◆ **Your objective**:
Give again, word for word, each line from the top of the listing through the line that holds "right gripper right".

(Input begins)

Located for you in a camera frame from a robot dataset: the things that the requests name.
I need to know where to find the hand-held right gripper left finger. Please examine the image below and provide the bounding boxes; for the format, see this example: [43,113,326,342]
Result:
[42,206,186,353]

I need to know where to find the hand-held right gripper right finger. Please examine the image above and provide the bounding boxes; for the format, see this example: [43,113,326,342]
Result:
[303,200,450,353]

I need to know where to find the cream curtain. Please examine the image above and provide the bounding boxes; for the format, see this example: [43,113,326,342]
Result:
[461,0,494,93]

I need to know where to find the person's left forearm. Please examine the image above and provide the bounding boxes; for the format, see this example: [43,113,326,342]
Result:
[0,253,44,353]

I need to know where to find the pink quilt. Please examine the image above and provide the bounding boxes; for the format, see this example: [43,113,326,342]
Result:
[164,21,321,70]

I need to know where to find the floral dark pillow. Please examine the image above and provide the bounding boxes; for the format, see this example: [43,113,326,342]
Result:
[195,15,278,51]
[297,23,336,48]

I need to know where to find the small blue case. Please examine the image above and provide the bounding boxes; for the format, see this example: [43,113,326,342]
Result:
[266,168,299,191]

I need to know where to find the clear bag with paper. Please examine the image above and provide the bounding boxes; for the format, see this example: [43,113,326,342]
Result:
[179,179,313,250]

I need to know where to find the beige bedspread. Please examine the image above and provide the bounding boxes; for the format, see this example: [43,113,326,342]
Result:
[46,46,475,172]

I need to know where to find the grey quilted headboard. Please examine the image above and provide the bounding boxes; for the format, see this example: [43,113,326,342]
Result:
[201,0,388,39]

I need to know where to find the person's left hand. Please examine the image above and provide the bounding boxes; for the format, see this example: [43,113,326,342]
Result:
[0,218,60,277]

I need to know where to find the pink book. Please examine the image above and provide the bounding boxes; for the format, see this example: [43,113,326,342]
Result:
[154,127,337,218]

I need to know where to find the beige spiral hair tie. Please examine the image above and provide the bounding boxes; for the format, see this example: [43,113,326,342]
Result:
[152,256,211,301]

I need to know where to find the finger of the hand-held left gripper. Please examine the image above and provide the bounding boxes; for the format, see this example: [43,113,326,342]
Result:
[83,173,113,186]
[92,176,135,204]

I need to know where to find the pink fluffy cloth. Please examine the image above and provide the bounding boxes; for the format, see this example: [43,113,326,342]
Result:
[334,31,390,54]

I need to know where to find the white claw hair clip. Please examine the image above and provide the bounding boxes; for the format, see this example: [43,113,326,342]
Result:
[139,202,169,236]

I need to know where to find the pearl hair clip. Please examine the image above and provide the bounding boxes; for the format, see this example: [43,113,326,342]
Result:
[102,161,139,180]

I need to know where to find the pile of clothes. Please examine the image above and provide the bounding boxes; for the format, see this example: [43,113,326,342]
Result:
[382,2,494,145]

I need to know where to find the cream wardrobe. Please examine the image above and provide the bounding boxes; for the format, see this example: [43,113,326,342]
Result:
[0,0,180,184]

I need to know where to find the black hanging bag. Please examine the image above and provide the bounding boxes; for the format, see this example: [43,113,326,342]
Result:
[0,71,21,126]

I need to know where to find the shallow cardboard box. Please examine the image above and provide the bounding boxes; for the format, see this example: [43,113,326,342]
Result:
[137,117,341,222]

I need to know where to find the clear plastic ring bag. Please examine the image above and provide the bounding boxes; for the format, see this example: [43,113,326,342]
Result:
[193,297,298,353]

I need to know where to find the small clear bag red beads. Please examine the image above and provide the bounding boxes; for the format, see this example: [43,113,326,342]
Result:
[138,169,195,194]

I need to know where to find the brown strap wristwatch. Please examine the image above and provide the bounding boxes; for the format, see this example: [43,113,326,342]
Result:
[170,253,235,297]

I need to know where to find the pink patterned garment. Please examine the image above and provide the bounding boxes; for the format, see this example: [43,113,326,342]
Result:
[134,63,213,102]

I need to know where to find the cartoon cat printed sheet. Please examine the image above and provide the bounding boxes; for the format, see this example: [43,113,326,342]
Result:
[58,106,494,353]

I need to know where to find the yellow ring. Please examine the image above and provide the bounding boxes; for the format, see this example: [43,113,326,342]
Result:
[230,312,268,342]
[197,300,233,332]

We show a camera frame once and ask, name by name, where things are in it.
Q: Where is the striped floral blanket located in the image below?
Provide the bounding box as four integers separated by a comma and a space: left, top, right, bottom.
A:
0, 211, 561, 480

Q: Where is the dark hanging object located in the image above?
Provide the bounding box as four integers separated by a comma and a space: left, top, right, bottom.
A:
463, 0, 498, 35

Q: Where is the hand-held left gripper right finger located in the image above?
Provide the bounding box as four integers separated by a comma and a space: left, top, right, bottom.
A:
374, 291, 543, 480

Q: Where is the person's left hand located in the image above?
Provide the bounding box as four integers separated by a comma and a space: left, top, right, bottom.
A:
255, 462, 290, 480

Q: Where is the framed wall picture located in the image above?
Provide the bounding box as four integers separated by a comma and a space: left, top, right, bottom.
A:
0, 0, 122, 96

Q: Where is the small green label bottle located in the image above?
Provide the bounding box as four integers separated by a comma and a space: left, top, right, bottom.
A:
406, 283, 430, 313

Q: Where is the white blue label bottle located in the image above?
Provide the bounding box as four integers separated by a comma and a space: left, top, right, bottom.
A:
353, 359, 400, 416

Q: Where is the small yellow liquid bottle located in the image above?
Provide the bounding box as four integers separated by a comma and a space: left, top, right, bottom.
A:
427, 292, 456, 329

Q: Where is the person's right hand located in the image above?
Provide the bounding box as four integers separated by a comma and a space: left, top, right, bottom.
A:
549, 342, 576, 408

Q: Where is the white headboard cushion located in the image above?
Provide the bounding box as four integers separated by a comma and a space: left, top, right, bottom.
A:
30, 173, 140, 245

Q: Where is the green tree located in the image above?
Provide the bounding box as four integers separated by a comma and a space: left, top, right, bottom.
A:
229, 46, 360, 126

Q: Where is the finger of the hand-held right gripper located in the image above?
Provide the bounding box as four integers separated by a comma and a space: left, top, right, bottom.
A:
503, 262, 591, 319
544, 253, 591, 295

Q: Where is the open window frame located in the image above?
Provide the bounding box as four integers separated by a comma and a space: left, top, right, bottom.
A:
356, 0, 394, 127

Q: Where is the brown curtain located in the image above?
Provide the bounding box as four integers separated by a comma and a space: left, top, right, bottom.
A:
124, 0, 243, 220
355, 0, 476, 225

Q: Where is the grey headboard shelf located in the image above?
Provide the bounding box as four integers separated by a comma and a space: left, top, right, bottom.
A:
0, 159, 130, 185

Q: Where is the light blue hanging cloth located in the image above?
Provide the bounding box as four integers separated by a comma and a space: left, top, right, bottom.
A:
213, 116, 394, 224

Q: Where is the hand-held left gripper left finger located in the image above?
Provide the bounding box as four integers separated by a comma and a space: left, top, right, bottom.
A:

(Input ends)

◆ **The answer**:
Located for you in a camera frame from a robot dataset: the things that the requests name.
I need to know where to find the hand-held right gripper left finger. Please examine the image below and provide the bounding boxes; for the format, see this example: [43,113,326,342]
Result:
[42,206,186,353]

I need to know where to find the hand-held right gripper right finger. Please examine the image above and provide the bounding boxes; for the format, see this example: [43,113,326,342]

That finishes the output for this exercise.